Print the complete set of entries exactly.
[Given records Boundary: Start]
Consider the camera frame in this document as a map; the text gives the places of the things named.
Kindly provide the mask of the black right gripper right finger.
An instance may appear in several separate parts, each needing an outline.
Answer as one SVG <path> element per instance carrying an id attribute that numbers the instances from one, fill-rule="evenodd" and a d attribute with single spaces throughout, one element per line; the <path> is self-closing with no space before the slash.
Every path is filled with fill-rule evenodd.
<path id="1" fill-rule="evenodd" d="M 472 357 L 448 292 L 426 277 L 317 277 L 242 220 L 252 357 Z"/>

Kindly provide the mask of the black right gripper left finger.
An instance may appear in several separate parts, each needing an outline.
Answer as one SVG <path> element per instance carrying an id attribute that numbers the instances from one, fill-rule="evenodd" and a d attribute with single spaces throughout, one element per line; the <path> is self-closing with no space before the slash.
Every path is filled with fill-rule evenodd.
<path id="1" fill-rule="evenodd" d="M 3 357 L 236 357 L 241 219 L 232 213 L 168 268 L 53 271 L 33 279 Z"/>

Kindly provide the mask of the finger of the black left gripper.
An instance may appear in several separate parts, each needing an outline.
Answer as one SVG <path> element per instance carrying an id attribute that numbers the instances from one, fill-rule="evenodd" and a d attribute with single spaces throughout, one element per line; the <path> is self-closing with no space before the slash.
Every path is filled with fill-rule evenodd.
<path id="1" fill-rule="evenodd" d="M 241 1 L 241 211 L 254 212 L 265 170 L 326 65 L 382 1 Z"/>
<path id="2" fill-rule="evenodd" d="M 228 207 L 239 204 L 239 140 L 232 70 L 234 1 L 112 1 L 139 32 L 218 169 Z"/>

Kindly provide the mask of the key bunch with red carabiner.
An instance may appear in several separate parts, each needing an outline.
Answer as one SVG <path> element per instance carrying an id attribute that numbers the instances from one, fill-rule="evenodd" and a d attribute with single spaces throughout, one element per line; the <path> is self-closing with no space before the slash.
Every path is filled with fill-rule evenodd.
[Given records Boundary: End]
Expected answer
Consider the camera frame in this document as a map; the text gives the places of the things named.
Kindly provide the mask of the black right gripper right finger.
An instance may appear in several separate parts, each needing an outline.
Answer as one SVG <path> element per instance carrying an id attribute that numbers the instances from one, fill-rule="evenodd" and a d attribute with single spaces throughout, one element per line; the <path> is self-closing with no space before the slash.
Every path is filled with fill-rule evenodd.
<path id="1" fill-rule="evenodd" d="M 472 357 L 448 292 L 426 277 L 317 277 L 242 220 L 252 357 Z"/>

Kindly provide the mask of the black right gripper left finger.
An instance may appear in several separate parts, each needing an outline.
Answer as one SVG <path> element per instance carrying an id attribute that numbers the instances from one, fill-rule="evenodd" and a d attribute with single spaces throughout, one element per line; the <path> is self-closing with no space before the slash.
Every path is filled with fill-rule evenodd.
<path id="1" fill-rule="evenodd" d="M 3 357 L 236 357 L 241 219 L 232 213 L 168 268 L 53 271 L 33 279 Z"/>

Kindly provide the mask of the finger of the black left gripper.
An instance may appear in several separate parts, each needing an outline.
Answer as one SVG <path> element per instance carrying an id attribute that numbers the instances from one, fill-rule="evenodd" and a d attribute with single spaces throughout, one element per line; the <path> is self-closing with no space before the slash.
Every path is filled with fill-rule evenodd.
<path id="1" fill-rule="evenodd" d="M 241 1 L 241 211 L 254 212 L 265 170 L 326 65 L 382 1 Z"/>
<path id="2" fill-rule="evenodd" d="M 228 207 L 239 204 L 239 140 L 232 70 L 234 1 L 112 1 L 139 32 L 218 169 Z"/>

Kindly provide the mask of the key bunch with red carabiner.
An instance may appear in several separate parts, each needing an outline.
Answer as one SVG <path> element per instance carrying an id attribute that numbers the instances from one, fill-rule="evenodd" and a d attribute with single spaces throughout, one element per line; the <path> is self-closing with no space before the slash.
Every path is filled with fill-rule evenodd.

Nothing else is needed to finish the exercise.